White House wants an ardent free-trader

By Alan Guebert –
Even before Ann Veneman quietly submitted her resignation as secretary of agriculture Nov. 12, the Washington grapevine hung heavy with a long list of likely replacements.
Not that Veneman wanted to go; she didn’t. The first two questions at her initial, post-election news conference Nov. 9 dealt with her future at the U.S. Department of Agriculture. She parried both by noting Cabinet officers serve at the pleasure of the President.

But, she added, sending the White House a clear smoke signal, “(W)e continue to do our jobs as well as we possibly can, which is what we want to be doing.”
The White House offered no explanation for turning her out. That left the task to the grapevine, and it was cackling when Veneman’s departure became fact Nov. 15.
Most reasons centered on the single, upcoming job any USDA chief must accomplish in the second Bush Administration: Sell free trade to increasingly skeptical American farmers and ranchers.
Of all the White House goals in its second coming – overhauling the tax code, privatizing Social Security, cutting the federal deficit – finalizing, then pushing through a pliant Congress, a multilateral free-trade accord might be the most doable. Yet, it’s a big ‘if.’
If that ‘if’ slips out of reach, however, the President promises more bilateral free-trade deals (like the Aussie and Central American ones that opened America’s doors to more imported ag goods) to keep the heat on balky World Trade Organization talkers.
Timing is key. WTO talks are scheduled to conclude almost at the exact moment Congress will begin to write the 2007 Farm Bill. It’s not a sublime coincidence. Bipartisan Congressional budget cutters see the hoped-for WTO trade pact as the knife to sever U.S. farmers from back-to-back $100 billion-plus farm bills.
That makes free trade more than just a big deal with farm policy writers in 2007. It will be the only deal because nearly every aspect of future farm policy – commodity prices supports, conservation programs, food aid donations, food safety rules, et al – will have to pass the WTO free-trade test.
Currently, many don’t. Just ask U.S. cotton growers or European sugar producers who flunked their WTO tests earlier this year.
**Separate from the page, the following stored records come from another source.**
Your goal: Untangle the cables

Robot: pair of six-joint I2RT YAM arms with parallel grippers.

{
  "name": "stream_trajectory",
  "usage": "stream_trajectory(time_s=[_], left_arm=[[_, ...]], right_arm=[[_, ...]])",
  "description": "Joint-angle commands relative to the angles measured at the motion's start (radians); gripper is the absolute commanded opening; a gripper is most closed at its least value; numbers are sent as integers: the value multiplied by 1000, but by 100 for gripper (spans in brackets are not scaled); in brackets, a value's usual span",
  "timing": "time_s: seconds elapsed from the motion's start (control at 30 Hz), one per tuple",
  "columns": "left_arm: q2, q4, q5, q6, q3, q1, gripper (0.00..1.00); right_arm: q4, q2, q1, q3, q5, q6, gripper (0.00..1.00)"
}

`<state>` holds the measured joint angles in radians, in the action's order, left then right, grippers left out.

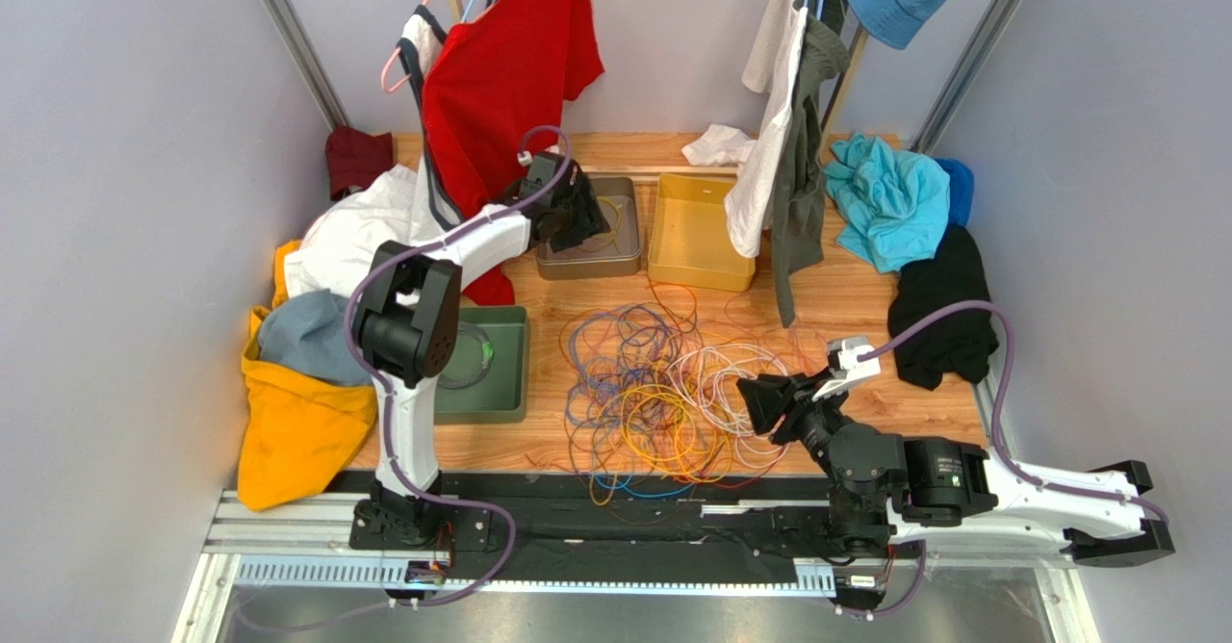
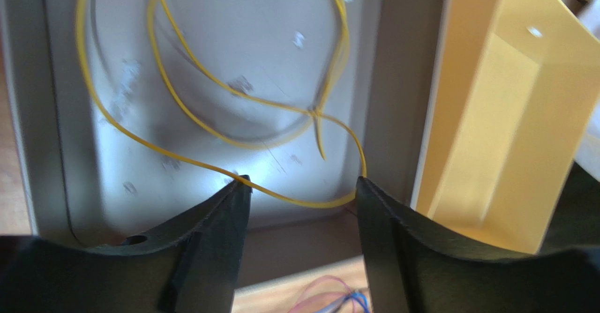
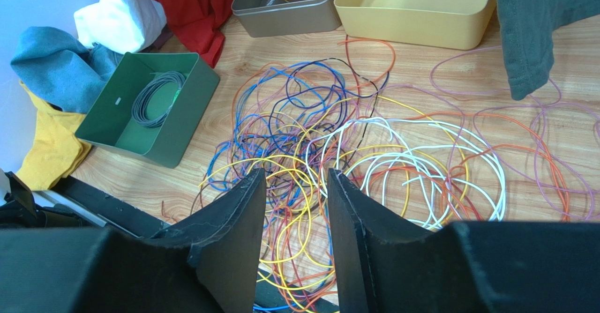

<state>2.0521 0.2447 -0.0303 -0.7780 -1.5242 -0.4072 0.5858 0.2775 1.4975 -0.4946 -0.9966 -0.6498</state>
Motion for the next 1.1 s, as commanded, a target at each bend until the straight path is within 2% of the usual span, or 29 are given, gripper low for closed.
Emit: stream_trajectory(time_s=[0.0, 0.2, 0.27, 0.4, 0.5, 0.53, 0.57, 0.67, 0.73, 0.77, 0.87, 0.93, 1.07], left_arm=[[-179, -3, 76, 49, 27, -28, 71], [-361, 62, 171, 86, 84, -62, 73], [-441, 82, 229, 103, 110, -94, 78], [-584, 108, 300, 114, 186, -188, 82], [-681, 103, 409, 88, 309, -332, 83], [-704, 103, 462, 77, 381, -431, 82], [-743, 103, 562, 41, 416, -479, 83], [-794, 105, 635, -80, 541, -613, 84], [-811, 72, 586, -162, 648, -631, 87], [-840, 42, 510, -211, 689, -631, 89], [-933, -31, 405, -250, 837, -636, 91], [-1004, -85, 411, -254, 941, -660, 90], [-1211, -65, 441, -239, 1018, -673, 90]], right_arm=[[-52, -24, 0, 11, -11, 2, 41], [-72, -31, 1, 31, 12, -10, 41], [-72, -24, 1, 40, 16, -25, 41], [-57, 2, 0, 59, -7, -85, 46], [-17, 31, 1, 59, -28, -161, 47], [3, 38, 1, 57, -28, -177, 47], [3, 42, 0, 59, -14, -180, 47], [32, 61, 0, 56, 19, -201, 45], [39, 90, 0, 50, 47, -200, 44], [43, 101, 0, 45, 71, -202, 44], [43, 164, 1, 30, 136, -194, 44], [37, 230, 0, 28, 174, -194, 44], [-18, 363, -2, 56, 265, -229, 47]])
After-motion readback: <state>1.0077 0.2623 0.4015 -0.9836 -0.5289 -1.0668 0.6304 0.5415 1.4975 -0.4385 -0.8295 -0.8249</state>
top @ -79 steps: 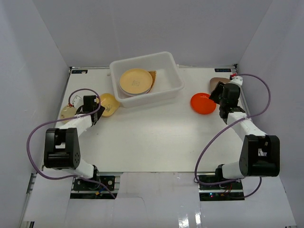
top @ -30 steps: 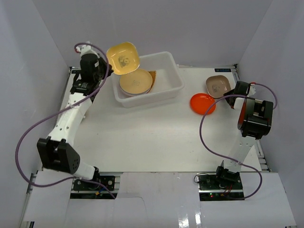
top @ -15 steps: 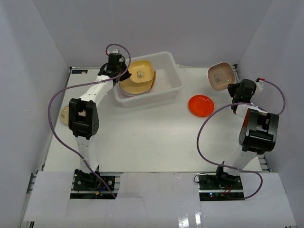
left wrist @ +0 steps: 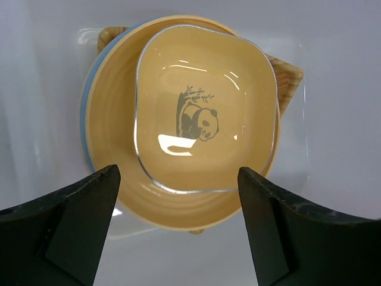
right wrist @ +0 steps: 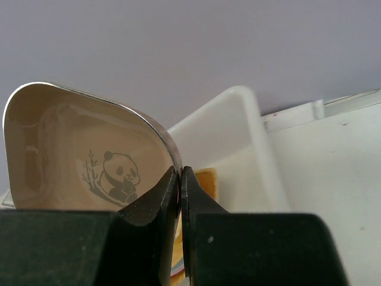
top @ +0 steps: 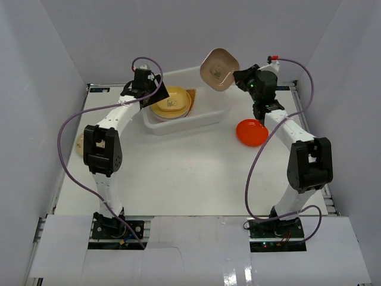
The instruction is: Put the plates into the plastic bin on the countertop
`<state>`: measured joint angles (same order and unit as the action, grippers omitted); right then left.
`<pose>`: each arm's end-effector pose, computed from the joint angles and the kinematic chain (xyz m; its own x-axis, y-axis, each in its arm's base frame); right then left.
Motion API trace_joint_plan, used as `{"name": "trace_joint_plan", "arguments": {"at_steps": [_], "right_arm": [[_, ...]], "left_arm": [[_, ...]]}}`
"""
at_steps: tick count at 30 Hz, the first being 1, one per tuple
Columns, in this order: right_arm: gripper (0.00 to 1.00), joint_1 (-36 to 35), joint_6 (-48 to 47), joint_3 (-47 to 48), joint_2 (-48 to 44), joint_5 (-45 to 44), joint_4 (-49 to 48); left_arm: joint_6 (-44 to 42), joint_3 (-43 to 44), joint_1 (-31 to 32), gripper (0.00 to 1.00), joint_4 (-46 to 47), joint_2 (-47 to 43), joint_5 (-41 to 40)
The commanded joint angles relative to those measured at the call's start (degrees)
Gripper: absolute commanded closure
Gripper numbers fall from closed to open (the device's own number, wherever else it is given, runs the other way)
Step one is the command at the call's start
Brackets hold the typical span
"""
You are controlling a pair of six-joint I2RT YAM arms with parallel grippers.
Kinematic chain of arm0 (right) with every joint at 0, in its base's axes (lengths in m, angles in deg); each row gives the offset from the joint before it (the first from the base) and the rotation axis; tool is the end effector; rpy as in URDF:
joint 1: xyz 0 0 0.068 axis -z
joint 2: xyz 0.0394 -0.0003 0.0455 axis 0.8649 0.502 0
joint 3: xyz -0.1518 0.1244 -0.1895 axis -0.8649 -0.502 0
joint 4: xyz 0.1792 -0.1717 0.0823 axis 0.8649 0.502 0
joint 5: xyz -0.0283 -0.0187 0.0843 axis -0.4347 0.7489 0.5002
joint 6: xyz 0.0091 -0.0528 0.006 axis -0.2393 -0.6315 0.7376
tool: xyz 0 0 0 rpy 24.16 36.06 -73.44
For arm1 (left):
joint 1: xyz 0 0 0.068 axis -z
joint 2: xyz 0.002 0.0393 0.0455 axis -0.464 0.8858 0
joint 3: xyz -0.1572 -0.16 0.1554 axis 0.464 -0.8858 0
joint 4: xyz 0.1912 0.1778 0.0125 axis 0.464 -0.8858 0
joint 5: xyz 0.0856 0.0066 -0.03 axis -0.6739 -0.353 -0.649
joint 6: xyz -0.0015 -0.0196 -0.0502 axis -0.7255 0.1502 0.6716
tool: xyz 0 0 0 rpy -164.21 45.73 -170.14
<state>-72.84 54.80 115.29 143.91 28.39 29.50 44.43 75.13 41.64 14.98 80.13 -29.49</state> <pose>0.4050 0.0913 0.3365 -0.0897 0.6640 -0.7423 -0.1475 0.7282 0.6693 0.4592 -0.1134 0.2712 -0.6455 -0.3613 -0.6729 -0.1215 0.9184 -0.3766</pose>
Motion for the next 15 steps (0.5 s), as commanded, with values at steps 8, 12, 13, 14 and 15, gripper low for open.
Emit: {"name": "trace_joint_plan", "arguments": {"at_steps": [8,12,13,14,15], "right_arm": [[0.92,-13.5,2.3,19.2,15.1,-9.7,10.3],[0.92,-16.5,-0.4,30.2,22.6,-10.9,15.8],[0.92,-17.3,-1.3,34.0,25.3,-10.7,16.4],[0.92,-17.8,-3.1,36.2,26.8,-10.2,17.4],[0.92,-18.0,-3.9,38.4,28.3,-9.8,19.7]], "left_arm": [[2.9,-25.4,-8.9,0.07,5.3,-30.4,-8.0],[7.3,-36.8,-21.3,0.07,3.3,-39.2,-3.5],[8.0,-39.0,-26.2,0.07,2.8,-40.5,-2.6],[9.6,-43.4,-27.9,0.07,2.7,-41.9,-2.5],[10.3,-45.4,-29.1,0.07,2.8,-43.4,-3.5]]}}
As such, the White House needs a charming ag trade wonk to make the pitch that free trade will deliver more dollars to farmers and ranchers than Washington ever could. It will be one tough sale.
The short list of Veneman replacements showcases two strengths – devotion to free trade and loyalty to the White House. Most on it made their way from the farm to Washington through farm organization or lobbying work.
Missouri Farm Bureau President Charles Kruse was short-listed by the White House early. Karl Rove calls Kruse his “favorite farmer,” a near anointment of the Bootheel producer. He’s a fervent free trader and worked Missouri like a mule to turn the supposed swing state into a solid red state in 2004.
Allen Johnson, former boss at the Iowa Soybean Association and checkoff board, came to Washington in 1985 as an ag aide to Sen. Charles Grassley. He later bossed the National Oilseed Processors before becoming chief ag negotiator for trade rep Robert Zoellick in 2001. Among USDA candidates, Johnson is viewed as the trade expert and best farmer-to-farmer salesman Bush could pick.
Given recent insider appointments, though, White House special ag assistant Chuck Conner may own the inside track at USDA. A longtime senate staffer to former Ag Committee chairman Dick Lugar, Conner ran the Corn Refiners Association before moving to the West Wing in 2001.
The dark horse, Democrat Rep. Charlie Stenholm from Texas, is an original member of the penny-pinching Blue Dogs and helped write five farm bills. Capitol Hill insiders, however, can’t see “Cotton” Charlie sharing branch water with House Republicans after House GOP boss Tom DeLay gerrymandered Stenholm’s flaming Nov. 2 defeat.
The winner? Given the job ahead – slashing USDA budgets, rewriting decades-old farm policy, selling free trade as a cure-all – whomever runs USDA will spend most of their time wondering why they ever took it.